WHAT THIS TASK INVOLVES = Your task is to reproduce the entries below word for word.

DATA TO EXAMINE =
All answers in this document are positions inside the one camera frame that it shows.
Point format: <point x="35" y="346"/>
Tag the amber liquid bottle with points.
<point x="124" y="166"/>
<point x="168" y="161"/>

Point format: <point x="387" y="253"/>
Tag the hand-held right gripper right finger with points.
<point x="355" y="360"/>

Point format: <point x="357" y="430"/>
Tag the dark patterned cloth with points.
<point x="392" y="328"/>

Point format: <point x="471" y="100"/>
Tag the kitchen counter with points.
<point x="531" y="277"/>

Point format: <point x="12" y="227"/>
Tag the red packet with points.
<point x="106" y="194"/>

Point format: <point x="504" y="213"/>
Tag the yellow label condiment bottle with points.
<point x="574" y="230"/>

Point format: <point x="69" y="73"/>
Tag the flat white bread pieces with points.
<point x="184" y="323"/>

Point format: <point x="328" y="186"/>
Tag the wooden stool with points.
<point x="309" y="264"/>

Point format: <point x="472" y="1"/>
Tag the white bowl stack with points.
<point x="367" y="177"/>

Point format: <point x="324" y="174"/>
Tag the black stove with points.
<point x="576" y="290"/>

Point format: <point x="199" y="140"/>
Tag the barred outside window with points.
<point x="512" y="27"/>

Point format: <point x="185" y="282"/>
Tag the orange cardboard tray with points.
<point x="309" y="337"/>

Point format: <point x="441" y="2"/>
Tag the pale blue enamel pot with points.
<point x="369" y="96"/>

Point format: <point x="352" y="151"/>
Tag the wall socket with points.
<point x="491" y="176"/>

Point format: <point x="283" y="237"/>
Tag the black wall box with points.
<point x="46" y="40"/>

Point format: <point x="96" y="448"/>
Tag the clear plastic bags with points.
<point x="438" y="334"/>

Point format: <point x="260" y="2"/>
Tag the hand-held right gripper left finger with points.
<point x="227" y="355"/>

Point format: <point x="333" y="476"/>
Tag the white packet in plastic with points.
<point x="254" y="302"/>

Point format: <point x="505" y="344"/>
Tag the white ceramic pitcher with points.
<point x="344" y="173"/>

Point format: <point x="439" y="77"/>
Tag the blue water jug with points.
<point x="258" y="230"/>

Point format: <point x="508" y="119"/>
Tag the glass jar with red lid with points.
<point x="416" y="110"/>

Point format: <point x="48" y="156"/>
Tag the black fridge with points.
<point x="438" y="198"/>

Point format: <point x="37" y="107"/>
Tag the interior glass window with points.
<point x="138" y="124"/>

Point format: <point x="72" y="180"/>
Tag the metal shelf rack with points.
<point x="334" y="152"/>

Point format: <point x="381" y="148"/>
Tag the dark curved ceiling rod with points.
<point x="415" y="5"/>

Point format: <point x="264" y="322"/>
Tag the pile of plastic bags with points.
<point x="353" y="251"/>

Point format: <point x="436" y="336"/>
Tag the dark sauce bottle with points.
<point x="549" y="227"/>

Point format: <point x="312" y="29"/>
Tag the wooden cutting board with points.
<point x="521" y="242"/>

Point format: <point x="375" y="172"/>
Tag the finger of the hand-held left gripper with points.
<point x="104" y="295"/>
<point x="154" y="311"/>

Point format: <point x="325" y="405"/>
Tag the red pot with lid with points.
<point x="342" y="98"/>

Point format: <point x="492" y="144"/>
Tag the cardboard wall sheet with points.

ANSWER TO THE PROBLEM =
All answers in this document are positions inside the one camera frame that it shows.
Point format: <point x="35" y="346"/>
Tag the amber liquid bottle with points.
<point x="124" y="166"/>
<point x="168" y="161"/>

Point format: <point x="387" y="253"/>
Tag the hand-held right gripper right finger with points.
<point x="355" y="360"/>

Point format: <point x="357" y="430"/>
Tag the dark patterned cloth with points.
<point x="392" y="328"/>

Point format: <point x="471" y="100"/>
Tag the kitchen counter with points.
<point x="531" y="277"/>

Point format: <point x="12" y="227"/>
Tag the red packet with points.
<point x="106" y="194"/>

Point format: <point x="504" y="213"/>
Tag the yellow label condiment bottle with points.
<point x="574" y="230"/>

Point format: <point x="69" y="73"/>
Tag the flat white bread pieces with points.
<point x="184" y="323"/>

Point format: <point x="328" y="186"/>
Tag the wooden stool with points.
<point x="309" y="264"/>

Point format: <point x="472" y="1"/>
Tag the white bowl stack with points.
<point x="367" y="177"/>

Point format: <point x="324" y="174"/>
Tag the black stove with points.
<point x="576" y="290"/>

Point format: <point x="199" y="140"/>
Tag the barred outside window with points.
<point x="512" y="27"/>

Point format: <point x="185" y="282"/>
Tag the orange cardboard tray with points.
<point x="309" y="337"/>

Point format: <point x="441" y="2"/>
Tag the pale blue enamel pot with points.
<point x="369" y="96"/>

Point format: <point x="352" y="151"/>
Tag the wall socket with points.
<point x="491" y="176"/>

Point format: <point x="283" y="237"/>
Tag the black wall box with points.
<point x="46" y="40"/>

Point format: <point x="96" y="448"/>
Tag the clear plastic bags with points.
<point x="438" y="334"/>

Point format: <point x="260" y="2"/>
Tag the hand-held right gripper left finger with points.
<point x="227" y="355"/>

Point format: <point x="333" y="476"/>
Tag the white packet in plastic with points.
<point x="254" y="302"/>

Point format: <point x="505" y="344"/>
Tag the white ceramic pitcher with points.
<point x="344" y="173"/>

Point format: <point x="439" y="77"/>
Tag the blue water jug with points.
<point x="258" y="230"/>

Point format: <point x="508" y="119"/>
Tag the glass jar with red lid with points.
<point x="416" y="110"/>

Point format: <point x="48" y="156"/>
Tag the black fridge with points.
<point x="438" y="198"/>

Point format: <point x="37" y="107"/>
Tag the interior glass window with points.
<point x="138" y="124"/>

Point format: <point x="72" y="180"/>
Tag the metal shelf rack with points.
<point x="334" y="152"/>

Point format: <point x="381" y="148"/>
Tag the dark curved ceiling rod with points.
<point x="415" y="5"/>

Point format: <point x="264" y="322"/>
Tag the pile of plastic bags with points.
<point x="353" y="251"/>

Point format: <point x="436" y="336"/>
Tag the dark sauce bottle with points.
<point x="549" y="227"/>

Point format: <point x="312" y="29"/>
Tag the wooden cutting board with points.
<point x="521" y="242"/>

Point format: <point x="375" y="172"/>
Tag the finger of the hand-held left gripper with points.
<point x="104" y="295"/>
<point x="154" y="311"/>

Point format: <point x="325" y="405"/>
Tag the red pot with lid with points.
<point x="342" y="98"/>

Point format: <point x="492" y="144"/>
Tag the cardboard wall sheet with points.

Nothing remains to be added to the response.